Designing for Concurrency

A lot is made about how difficult it is to write multi-threaded programs. No doubt, it is harder than writing a CRUD application or your own testing library. On the other hand, it’s not as difficult as writing a database or 3D graphics engine. The point is, it’s worth learning how to do. Skipping the hubris and knowing your program will have bugs that require discipline to track down is an enabling step to learning to write multithreaded programs.

I haven’t seen much written about the experience of writing a concurrent program and how one designs classes and programs with the rules of concurrency in mind. So let’s look at what I’ve learned about designing threaded programs so far.

The headline is this: only allow objects in consistent states and don’t rely on changing state unless you have to. Let’s first look at a class that does not embody those principles at all.

class Rectangle
  attr_accessor :width, :height

  def orientation
    if width > height
      WIDE
    else
      TALL
    end
  end

  WIDE = "WIDE".freeze
  TALL = "TALL".freeze
end

Just for fun, mentally review that code. What are the shortcomings, what could go wrong, what would you advise the writer to change?

For our purposes, the first flaw is that new Rectangle objects are in an inconsistent state. If we create an object and immediately call orientation, bad things will happen. If you’re typing along at home:

begin
  r = Rectangle.new
  puts r.orientation
rescue
  puts "whoops, inconsistent"
end

The second flaw is that our object allows bad data. We should not be able to do this:

r.width = 100
r.height = -20
puts r.orientation

Alas, we can. The third flaw is that we could accidentally share this object across threads and end up messing up the state in one threads because of logic in another thread. This sort of bug is really difficult to figure out, so designing our objects so it can’t happen is highly desirable. We want to make this sort of code safe:

r.height = 150
puts r.orientation

When we modify width or height on a rectangle, we should get back an entirely new object.

Let’s go about fixing each of these flaws.

Encapsulate object state with Tell, Don’t Ask

The first flaw in our Rectangle class is that it isn’t guaranteed to exist in a consistent state. We go through contortions to make sure our databases are consistent; we should do the same with our Ruby objects too. When an object is created, it should be ready to go. It should not be possible to create a new object that is inconsistent.

Further, we can solve the second flaw by enforcing constraints on our objects. We use the “Tell, Don’t Ask” principle to ensure that when users of Rectangle change the object’s state, they don’t get direct access to the object’s state. Instead, they must pass through guards that protect our object’s state.

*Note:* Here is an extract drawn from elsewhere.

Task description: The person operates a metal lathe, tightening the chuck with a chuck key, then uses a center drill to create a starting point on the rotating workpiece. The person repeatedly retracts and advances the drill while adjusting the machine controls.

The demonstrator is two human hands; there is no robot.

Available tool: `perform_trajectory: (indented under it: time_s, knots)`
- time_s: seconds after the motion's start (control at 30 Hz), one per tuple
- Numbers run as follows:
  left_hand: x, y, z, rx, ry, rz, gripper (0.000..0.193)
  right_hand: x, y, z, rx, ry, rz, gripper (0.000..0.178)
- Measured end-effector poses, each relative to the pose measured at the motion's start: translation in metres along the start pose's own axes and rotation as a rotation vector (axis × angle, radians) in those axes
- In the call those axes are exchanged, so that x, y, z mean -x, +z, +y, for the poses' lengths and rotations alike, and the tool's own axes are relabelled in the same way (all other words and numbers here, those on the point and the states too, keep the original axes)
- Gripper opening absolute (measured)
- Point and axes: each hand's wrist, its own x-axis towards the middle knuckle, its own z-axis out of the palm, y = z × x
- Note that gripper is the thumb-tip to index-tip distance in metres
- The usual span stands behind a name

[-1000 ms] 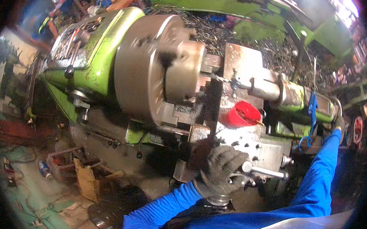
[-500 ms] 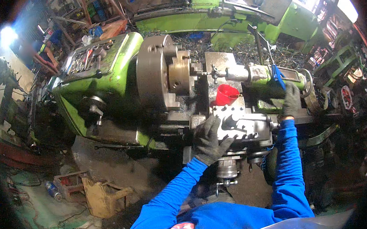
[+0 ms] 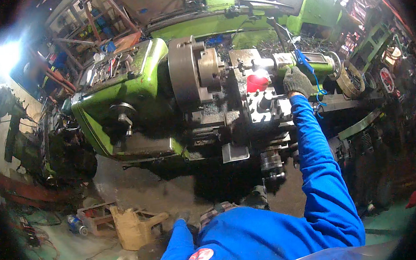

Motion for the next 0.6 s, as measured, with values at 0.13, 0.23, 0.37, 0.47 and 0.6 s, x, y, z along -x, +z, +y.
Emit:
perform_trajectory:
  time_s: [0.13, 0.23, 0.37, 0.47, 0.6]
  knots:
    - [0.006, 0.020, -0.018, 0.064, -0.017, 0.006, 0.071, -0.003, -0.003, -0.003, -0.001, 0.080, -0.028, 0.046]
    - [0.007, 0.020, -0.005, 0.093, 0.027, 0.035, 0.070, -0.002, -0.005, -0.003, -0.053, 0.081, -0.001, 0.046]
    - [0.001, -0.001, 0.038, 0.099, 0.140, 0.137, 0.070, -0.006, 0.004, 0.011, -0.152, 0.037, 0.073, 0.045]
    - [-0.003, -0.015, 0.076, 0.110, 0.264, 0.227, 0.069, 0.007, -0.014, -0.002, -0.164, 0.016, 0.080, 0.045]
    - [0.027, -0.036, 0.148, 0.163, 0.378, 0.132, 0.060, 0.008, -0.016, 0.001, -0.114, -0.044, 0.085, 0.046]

All of that sounds fancy, but it really couldn’t be simpler. You’re probably already writing your Ruby classes this way:

class Rectangle
  attr_reader :width, :height

  def initialize(width, height)
    @width, @height = width, height
  end

  def width=(w)
    raise "Negative dimensions are invalid" if w < 0
    @width = w
  end

  def height=(h)
    raise "Negative dimensions are invalid" if h < 0
    @height = h
  end

  def orientation
    if width > height
      WIDE
    else
      TALL
    end
  end

end

A lot of little things have changed in this class:

  • The constructor now requires the width and height arguments. If you don’t know the width and height, you can’t create a valid rectangle, so why let anyone get confused and create a rectangle that doesn’t work? Our constructor now encodes and enforces this requirement.
  • The width= and height= setters now enforce validation on the new values. If the constraints aren’t met, a rather blunt exception is raised. If everything is fine, the setters work just like they did in the old class.
  • Because we’ve written our own setters, we use attr_reader instead of attr_accessor.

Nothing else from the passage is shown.